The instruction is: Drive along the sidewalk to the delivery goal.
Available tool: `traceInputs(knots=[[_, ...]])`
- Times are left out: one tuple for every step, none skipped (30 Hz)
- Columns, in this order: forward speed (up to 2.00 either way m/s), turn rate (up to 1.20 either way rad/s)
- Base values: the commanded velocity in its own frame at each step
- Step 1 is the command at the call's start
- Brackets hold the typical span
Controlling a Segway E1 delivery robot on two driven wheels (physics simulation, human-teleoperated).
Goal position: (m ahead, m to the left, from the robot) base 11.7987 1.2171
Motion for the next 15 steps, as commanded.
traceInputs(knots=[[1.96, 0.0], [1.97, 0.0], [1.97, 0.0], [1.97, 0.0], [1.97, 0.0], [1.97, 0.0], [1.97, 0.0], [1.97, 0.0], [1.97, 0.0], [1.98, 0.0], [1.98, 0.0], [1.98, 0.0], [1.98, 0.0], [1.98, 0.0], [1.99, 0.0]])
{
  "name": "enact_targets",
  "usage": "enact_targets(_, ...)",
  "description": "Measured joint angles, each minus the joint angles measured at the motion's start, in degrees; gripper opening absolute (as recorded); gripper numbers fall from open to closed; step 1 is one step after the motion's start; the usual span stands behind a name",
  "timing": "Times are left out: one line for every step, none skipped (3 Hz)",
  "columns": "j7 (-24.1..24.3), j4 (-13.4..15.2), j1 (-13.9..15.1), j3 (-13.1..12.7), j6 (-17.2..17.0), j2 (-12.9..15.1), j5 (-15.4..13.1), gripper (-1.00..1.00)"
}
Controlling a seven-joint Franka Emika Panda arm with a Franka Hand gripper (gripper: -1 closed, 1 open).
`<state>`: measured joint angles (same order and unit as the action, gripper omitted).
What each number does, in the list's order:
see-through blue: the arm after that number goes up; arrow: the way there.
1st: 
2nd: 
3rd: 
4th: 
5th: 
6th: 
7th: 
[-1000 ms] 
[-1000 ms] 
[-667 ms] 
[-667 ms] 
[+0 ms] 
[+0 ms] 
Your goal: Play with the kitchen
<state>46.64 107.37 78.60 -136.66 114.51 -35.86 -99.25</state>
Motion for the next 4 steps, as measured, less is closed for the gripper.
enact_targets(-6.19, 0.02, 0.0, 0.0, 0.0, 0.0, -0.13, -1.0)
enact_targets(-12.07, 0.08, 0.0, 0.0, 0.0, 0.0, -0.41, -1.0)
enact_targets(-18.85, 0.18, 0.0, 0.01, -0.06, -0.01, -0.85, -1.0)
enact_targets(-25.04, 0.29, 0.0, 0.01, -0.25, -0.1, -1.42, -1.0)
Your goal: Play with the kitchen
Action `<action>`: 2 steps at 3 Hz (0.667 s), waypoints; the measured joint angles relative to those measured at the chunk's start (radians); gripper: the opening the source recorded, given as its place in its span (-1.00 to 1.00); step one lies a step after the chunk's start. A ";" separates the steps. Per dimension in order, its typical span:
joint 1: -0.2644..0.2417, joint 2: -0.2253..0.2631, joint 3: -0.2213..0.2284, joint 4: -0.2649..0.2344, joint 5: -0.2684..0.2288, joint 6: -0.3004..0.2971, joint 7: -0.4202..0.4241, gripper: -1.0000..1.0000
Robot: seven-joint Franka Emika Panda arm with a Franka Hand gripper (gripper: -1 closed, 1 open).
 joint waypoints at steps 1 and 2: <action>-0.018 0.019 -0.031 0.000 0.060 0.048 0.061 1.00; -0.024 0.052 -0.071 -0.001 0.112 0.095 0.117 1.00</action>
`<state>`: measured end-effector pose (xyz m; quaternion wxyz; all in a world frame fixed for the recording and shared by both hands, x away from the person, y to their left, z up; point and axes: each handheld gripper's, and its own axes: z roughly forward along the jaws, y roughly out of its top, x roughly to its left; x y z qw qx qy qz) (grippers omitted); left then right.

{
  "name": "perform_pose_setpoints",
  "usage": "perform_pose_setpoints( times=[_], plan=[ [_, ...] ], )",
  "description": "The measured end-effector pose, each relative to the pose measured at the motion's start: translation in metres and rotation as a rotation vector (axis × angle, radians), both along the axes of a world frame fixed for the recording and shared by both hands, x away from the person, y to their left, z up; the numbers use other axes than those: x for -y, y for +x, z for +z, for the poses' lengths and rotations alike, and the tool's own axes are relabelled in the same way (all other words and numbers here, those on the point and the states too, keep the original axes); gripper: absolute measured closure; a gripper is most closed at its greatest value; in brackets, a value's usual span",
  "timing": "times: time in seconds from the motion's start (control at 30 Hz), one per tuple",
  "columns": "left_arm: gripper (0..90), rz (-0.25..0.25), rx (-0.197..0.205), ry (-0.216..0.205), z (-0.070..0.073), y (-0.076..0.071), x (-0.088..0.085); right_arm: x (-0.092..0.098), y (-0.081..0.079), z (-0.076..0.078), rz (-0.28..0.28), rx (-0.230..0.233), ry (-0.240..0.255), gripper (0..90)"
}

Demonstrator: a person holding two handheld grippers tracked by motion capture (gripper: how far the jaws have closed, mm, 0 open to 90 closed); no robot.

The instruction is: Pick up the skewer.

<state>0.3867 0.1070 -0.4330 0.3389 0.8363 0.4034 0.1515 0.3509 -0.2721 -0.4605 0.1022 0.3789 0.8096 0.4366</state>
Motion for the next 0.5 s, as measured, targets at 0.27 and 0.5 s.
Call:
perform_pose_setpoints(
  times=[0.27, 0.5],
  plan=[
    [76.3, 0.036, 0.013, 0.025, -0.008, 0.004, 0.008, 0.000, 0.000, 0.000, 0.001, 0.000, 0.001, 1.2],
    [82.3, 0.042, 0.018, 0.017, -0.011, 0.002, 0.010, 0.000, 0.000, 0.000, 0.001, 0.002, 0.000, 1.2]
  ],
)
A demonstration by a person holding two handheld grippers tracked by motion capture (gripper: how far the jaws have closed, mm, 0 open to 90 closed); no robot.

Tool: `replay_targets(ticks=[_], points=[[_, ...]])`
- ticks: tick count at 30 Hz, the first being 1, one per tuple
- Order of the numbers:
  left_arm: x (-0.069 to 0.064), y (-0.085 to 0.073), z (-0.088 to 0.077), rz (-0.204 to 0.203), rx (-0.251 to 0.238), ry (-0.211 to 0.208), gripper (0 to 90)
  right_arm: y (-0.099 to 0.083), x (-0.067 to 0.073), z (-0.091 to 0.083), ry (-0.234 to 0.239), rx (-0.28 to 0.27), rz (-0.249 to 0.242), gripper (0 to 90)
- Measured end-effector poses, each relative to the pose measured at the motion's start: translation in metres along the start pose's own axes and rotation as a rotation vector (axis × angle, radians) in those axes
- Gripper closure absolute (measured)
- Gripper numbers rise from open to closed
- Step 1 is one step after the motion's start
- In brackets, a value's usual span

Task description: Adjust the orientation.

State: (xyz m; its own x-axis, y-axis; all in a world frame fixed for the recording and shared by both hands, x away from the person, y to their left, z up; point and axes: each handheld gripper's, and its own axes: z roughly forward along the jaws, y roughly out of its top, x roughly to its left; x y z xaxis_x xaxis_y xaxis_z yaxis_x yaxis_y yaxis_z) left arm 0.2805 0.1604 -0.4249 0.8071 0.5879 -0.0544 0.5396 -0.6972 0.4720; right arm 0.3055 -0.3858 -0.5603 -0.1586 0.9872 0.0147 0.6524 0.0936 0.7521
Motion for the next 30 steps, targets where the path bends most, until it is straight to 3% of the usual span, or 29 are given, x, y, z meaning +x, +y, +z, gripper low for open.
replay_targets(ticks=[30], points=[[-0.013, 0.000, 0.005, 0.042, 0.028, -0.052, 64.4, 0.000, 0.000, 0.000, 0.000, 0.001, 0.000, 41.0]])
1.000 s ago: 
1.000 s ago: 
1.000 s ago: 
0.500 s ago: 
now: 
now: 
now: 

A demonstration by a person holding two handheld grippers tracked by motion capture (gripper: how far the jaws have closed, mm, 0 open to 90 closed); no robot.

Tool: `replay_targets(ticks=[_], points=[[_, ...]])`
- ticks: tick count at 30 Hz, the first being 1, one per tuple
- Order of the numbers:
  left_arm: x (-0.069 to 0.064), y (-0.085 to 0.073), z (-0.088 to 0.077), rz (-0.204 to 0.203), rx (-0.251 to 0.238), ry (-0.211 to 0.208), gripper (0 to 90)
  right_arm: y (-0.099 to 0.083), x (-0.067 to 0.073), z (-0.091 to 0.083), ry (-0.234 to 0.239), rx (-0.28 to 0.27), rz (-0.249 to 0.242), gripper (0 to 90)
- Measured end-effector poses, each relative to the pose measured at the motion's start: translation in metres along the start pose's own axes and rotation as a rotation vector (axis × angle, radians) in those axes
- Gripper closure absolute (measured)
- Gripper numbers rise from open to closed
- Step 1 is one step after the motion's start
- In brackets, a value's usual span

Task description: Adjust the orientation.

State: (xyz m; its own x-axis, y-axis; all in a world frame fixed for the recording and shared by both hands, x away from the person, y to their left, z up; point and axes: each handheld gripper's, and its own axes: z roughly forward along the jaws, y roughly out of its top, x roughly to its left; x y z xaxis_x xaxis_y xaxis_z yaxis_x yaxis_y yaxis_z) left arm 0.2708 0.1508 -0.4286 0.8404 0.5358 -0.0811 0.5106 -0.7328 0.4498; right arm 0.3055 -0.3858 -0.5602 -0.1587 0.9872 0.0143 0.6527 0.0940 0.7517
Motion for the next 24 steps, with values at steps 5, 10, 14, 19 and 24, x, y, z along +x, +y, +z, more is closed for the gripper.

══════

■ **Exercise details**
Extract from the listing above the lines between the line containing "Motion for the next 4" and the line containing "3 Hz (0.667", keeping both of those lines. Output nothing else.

■ **Expected output**
Motion for the next 4 steps, as measured, less is closed for the gripper.
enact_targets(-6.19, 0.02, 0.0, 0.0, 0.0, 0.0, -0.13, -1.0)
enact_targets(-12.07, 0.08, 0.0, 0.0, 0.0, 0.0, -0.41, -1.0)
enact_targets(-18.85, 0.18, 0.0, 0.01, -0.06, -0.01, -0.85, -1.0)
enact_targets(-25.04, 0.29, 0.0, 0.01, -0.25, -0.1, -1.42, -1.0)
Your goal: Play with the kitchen
Action `<action>`: 2 steps at 3 Hz (0.667 s), waypoints; the measured joint angles relative to those measured at the chunk's start (radians); gripper: the opening the source recorded, given as its place in its span (-1.00 to 1.00); step one lies a step after the chunk's start. A ";" separates the steps. Per dimension in order, its typical span:

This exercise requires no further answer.